Sie wünschen etwas über die Fähigkeiten der Kinder in der Musik zu wissen? Leider hat mein guter stiller Max mit der äusseren Aehnlichkeit nicht des Vaters Talent geerbt. Nichts wird ihm so schwer und zu nichts hat er so wenig Lust als zur Musik. Er wünscht ein Maler zu werden, und zeigt auch dazu die besten Anlagen. Sein stilles tiefes Gemüth passt ganz zu diesen Beruf, und mich würde es freuen wenn er bey diesen Entschluss beharrte. Der kleine Alexander ist ein immer heiteres Wesen, dem alles leicht wird, und den die Menschen alle lieben. Er hat ausgezeichnetes Talent zur Musik, und sitzt am liebsten am Klavier, oder er schreibt Noten — Gar zu gerne mögte er schon etwas componieren, Stunden lang kann er sitzen, und Acorde und Töne zusammen suchen, die dann auch würklich schon nach etwas klingen, aber sein Lehrer* hält es noch zu früh, ihn ernstlich anzustrengen, und so mag das kleine Vögelchen auf seine Weise die Flügelchen versuchen.

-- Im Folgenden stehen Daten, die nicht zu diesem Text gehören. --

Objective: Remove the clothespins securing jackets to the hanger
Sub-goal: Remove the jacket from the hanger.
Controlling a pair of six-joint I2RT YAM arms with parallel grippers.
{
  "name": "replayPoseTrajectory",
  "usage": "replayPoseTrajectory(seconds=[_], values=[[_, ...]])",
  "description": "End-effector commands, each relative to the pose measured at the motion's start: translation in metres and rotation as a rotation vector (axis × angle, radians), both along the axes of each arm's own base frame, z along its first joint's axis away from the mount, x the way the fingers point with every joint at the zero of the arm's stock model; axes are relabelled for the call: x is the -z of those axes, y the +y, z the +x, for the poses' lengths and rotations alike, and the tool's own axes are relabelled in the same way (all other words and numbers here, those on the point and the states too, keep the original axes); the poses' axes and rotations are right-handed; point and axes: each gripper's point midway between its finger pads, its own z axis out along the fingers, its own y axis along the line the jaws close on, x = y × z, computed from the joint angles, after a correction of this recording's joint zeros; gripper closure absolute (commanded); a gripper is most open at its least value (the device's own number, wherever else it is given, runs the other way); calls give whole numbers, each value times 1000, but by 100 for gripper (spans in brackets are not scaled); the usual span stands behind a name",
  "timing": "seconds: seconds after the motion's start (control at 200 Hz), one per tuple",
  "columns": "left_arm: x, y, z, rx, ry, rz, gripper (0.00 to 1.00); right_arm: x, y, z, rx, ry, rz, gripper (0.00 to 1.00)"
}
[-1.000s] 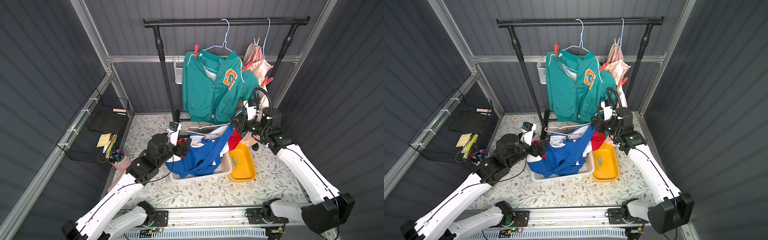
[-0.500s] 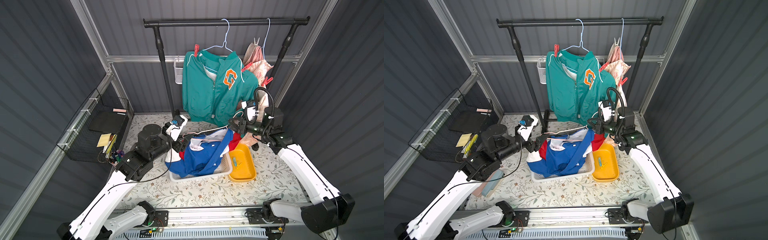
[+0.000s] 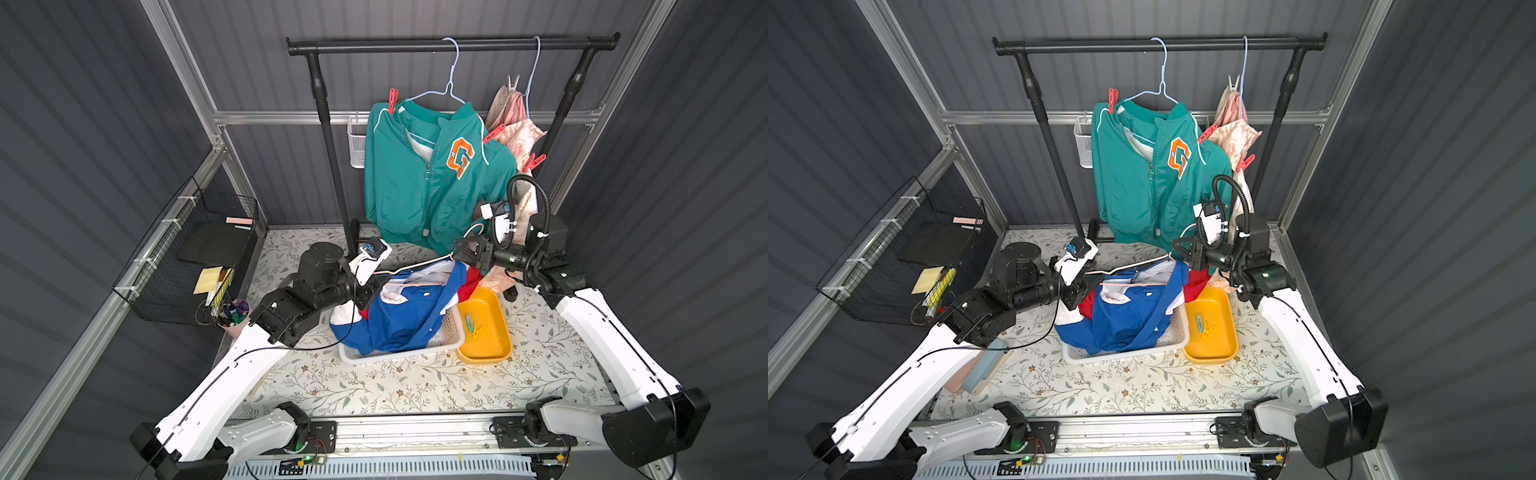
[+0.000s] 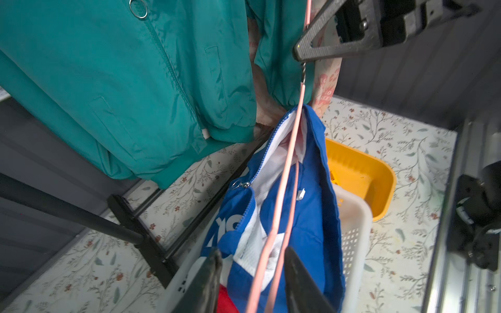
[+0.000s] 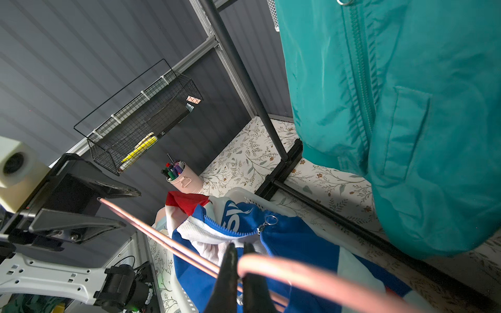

Ihre Hand und Ihr Siegel kennen beide Knaben schon recht gut, und freuen sich immer, wenn ein Brief kommt. Alex meinte, „ja wenn ich das nur erst spielen könnte was er da schikt, da würde er sich freuen wenn er einmal her kommt; aber ich will schon recht fleissig sein, wenn nur erst die Finger ein wenig länger werden[]. Gewiss es würde uns allen eine rechte Freude sein, Sie einmal hier zu sehen, denn durch die freundliche Theilnahme, die Sie uns beweisen, durch Ihr liebevolles Andenken an unsern guten Vater, sind Sie uns allen recht lieb und werth geworden.

Halten Sie diess ja nicht für blosse Worte, oder Redeformen, wir meinen es recht ernstlich gut mit Ihnen, und werden uns immer freuen wenn wir gute Nachrichten von Ihnen hören. Erfreuen Sie recht bald damitIhre
Carolina v. Weber.

Heute nachmittag werde ich das Trio* hören. Bis jetzt war ich zu unwohl, und Musik greift mich zu sehr an.

Apparat

Zusammenfassung

kondoliert zum Tode von Jähns' Vater; antwortet auf seine Frage nach den musischen Fähigkeiten ihrer Kinder; sie sieht in Max eine äußere Ähnlichkeit mit dem Vater, aber er hat keine Musikbegabung, hingegen wünscht er, ein Maler zu werden, und zeigt auch Anlagen dazu; Alexander hingegen ist musikalisch, er sitzt gern am Klavier oder schreibt Noten; erneuert ihre Einladung an J.

Incipit

Was haben Sie wohl von mir gedacht mein junger Freund

Verantwortlichkeiten

Übertragung
Frank Ziegler; Eveline Bartlitz

Überlieferung

  • Textzeuge: Dresden (D), Sächsische Landesbibliothek – Staats- und Universitätsbibliothek (D-Dl)
    Signatur: Mscr. Dresd. App. 2097, 3

    Quellenbeschreibung

    • masch. Übertragung nach dem verschollenen Original (Nr. 4 des Konvoluts)
    • 3 S.

    Einzelstellenerläuterung

    • „… Trauerfall nehme der Sie betroffen“Am 7. Januar 1833 war Jähns’ Vater Johann Christoph Jähns gestorben.
    • „… etwas klingen, aber sein Lehrer“Vermutlich F. W. Brauer, der Musiklehrer der Weber-Söhne, gemeint.
    • „… nachmittag werde ich das Trio“Vermutlich das Trio in A op. 10 von Jähns aus dem Jahr 1830, Erstdruck Berlin: Schlesinger, 1833 (VN: S. 1785).